*Problem to work on*. Extract every line starting at the line that contains "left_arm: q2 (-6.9" and ending with the final line of the data, inclusive; give only those lines, word for word.

Dataset excerpts:
#####

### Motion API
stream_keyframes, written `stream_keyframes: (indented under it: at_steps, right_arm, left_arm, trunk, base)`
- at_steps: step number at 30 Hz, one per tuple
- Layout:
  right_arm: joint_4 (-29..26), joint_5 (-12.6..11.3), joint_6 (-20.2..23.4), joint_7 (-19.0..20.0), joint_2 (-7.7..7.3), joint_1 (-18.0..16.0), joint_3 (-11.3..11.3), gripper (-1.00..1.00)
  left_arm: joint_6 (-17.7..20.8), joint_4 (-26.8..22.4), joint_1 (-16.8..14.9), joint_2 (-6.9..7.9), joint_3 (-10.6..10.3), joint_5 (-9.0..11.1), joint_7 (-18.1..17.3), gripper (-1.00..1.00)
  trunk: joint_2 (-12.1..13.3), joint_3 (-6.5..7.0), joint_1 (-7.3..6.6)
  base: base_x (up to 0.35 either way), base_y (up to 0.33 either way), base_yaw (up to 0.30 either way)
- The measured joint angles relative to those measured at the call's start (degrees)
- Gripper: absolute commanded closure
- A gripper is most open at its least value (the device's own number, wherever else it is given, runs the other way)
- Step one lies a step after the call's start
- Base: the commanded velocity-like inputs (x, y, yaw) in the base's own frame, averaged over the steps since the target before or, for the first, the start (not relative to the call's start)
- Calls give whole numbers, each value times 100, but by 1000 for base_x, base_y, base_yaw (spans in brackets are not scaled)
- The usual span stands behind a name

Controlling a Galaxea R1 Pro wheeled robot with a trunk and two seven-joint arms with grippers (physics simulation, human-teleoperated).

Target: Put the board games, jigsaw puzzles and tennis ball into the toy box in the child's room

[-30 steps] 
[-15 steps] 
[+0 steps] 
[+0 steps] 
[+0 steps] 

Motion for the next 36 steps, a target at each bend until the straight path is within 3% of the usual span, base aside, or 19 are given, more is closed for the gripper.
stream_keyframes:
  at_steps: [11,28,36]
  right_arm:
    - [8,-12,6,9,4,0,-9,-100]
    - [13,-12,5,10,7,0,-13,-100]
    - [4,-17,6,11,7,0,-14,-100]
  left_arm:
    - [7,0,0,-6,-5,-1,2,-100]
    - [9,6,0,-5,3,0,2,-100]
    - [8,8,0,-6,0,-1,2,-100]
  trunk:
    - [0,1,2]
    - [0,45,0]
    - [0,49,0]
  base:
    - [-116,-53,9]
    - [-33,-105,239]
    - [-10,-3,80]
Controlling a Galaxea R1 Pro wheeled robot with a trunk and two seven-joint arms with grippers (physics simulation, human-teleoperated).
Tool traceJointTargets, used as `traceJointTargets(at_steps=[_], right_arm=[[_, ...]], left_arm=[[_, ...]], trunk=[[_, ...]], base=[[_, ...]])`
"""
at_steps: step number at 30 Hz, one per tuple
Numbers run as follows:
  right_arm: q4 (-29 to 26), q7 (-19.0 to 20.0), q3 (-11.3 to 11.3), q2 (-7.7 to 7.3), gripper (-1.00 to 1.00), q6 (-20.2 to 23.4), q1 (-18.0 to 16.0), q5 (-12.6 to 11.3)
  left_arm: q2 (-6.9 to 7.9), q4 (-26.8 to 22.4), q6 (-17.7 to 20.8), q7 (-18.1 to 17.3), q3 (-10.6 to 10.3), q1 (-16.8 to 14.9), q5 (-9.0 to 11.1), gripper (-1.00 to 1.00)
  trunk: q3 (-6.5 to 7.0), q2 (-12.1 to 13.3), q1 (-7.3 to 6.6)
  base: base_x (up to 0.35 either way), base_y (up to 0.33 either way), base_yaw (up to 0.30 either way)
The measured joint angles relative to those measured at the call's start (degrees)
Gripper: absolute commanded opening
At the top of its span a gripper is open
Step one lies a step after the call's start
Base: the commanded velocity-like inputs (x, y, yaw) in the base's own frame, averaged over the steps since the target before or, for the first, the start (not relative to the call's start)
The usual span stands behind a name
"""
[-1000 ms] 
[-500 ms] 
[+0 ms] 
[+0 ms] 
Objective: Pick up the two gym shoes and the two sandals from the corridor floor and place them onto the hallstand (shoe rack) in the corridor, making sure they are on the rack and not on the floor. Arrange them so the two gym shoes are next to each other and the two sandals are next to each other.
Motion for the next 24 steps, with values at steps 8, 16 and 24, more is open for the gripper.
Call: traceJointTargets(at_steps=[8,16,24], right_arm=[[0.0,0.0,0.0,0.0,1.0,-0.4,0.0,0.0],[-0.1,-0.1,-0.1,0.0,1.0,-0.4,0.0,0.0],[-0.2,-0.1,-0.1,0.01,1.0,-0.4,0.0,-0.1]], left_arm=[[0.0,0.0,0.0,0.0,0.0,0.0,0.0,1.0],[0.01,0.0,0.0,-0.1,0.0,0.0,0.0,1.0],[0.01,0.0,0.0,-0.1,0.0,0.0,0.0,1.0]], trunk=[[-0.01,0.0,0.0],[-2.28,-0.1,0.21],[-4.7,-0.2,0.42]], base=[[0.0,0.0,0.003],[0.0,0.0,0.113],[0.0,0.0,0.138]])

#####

*Response to the task*.
  left_arm: q2 (-6.9 to 7.9), q4 (-26.8 to 22.4), q6 (-17.7 to 20.8), q7 (-18.1 to 17.3), q3 (-10.6 to 10.3), q1 (-16.8 to 14.9), q5 (-9.0 to 11.1), gripper (-1.00 to 1.00)
  trunk: q3 (-6.5 to 7.0), q2 (-12.1 to 13.3), q1 (-7.3 to 6.6)
  base: base_x (up to 0.35 either way), base_y (up to 0.33 either way), base_yaw (up to 0.30 either way)
The measured joint angles relative to those measured at the call's start (degrees)
Gripper: absolute commanded opening
At the top of its span a gripper is open
Step one lies a step after the call's start
Base: the commanded velocity-like inputs (x, y, yaw) in the base's own frame, averaged over the steps since the target before or, for the first, the start (not relative to the call's start)
The usual span stands behind a name
"""
[-1000 ms] 
[-500 ms] 
[+0 ms] 
[+0 ms] 
Objective: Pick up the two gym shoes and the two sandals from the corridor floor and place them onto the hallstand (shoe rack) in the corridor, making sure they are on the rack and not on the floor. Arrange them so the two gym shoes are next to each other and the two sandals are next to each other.
Motion for the next 24 steps, with values at steps 8, 16 and 24, more is open for the gripper.
Call: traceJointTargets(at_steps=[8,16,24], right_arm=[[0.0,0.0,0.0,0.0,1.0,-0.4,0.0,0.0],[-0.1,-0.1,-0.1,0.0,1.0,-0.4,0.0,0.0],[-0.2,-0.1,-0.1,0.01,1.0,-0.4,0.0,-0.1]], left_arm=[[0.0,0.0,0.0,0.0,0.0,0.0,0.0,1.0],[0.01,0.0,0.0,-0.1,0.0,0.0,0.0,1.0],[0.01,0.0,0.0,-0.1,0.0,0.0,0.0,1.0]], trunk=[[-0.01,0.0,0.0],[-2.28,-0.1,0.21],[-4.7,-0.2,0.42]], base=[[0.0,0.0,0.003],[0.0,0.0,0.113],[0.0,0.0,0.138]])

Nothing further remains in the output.